— Required work —
Lines from the beginning of the data through the line containing "For the benchmark, locate one or more points on the silver" are to be copied exactly, with no other line included.

— The input —
[Start of Attachment]

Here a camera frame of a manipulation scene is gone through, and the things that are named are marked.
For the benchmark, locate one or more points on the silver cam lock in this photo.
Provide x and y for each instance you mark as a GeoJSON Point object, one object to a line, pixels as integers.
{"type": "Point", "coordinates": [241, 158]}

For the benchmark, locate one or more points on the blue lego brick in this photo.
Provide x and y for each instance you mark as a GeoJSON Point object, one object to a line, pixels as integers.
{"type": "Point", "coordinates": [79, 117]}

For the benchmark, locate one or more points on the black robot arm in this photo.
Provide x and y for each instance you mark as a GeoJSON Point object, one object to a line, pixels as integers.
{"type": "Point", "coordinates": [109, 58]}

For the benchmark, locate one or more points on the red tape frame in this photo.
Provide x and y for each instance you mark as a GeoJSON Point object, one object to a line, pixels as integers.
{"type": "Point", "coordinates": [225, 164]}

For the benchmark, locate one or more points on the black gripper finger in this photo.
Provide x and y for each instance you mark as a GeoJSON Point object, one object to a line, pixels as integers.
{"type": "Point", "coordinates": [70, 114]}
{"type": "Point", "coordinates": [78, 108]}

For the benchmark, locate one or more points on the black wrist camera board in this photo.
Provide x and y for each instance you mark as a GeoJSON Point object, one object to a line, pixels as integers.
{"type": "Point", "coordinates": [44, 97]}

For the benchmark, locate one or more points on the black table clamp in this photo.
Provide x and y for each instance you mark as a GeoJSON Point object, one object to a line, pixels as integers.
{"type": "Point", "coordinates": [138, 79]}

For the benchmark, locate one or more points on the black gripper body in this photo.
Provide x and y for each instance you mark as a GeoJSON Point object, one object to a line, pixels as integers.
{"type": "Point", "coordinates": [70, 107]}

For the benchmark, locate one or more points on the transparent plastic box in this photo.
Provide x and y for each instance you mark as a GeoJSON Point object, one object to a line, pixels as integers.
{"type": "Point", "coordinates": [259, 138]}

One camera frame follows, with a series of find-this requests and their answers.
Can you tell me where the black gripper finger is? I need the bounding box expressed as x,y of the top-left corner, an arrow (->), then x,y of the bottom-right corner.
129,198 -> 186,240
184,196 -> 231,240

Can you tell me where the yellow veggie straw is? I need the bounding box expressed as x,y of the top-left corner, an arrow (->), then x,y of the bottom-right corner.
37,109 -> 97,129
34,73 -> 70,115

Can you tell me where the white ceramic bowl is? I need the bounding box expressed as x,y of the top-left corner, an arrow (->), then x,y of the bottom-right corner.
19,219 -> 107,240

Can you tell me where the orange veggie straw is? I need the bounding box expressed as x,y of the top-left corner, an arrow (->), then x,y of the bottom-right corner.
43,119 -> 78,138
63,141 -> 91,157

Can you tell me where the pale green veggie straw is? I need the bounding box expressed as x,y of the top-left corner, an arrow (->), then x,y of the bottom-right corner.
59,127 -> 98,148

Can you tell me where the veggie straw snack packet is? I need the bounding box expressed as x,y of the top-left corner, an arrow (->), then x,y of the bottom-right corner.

[End of Attachment]

— Exercise result —
Here a camera frame of a manipulation scene is gone through, and the things that are named are marked.
For the benchmark, locate one or more points on the silver cam lock in this photo.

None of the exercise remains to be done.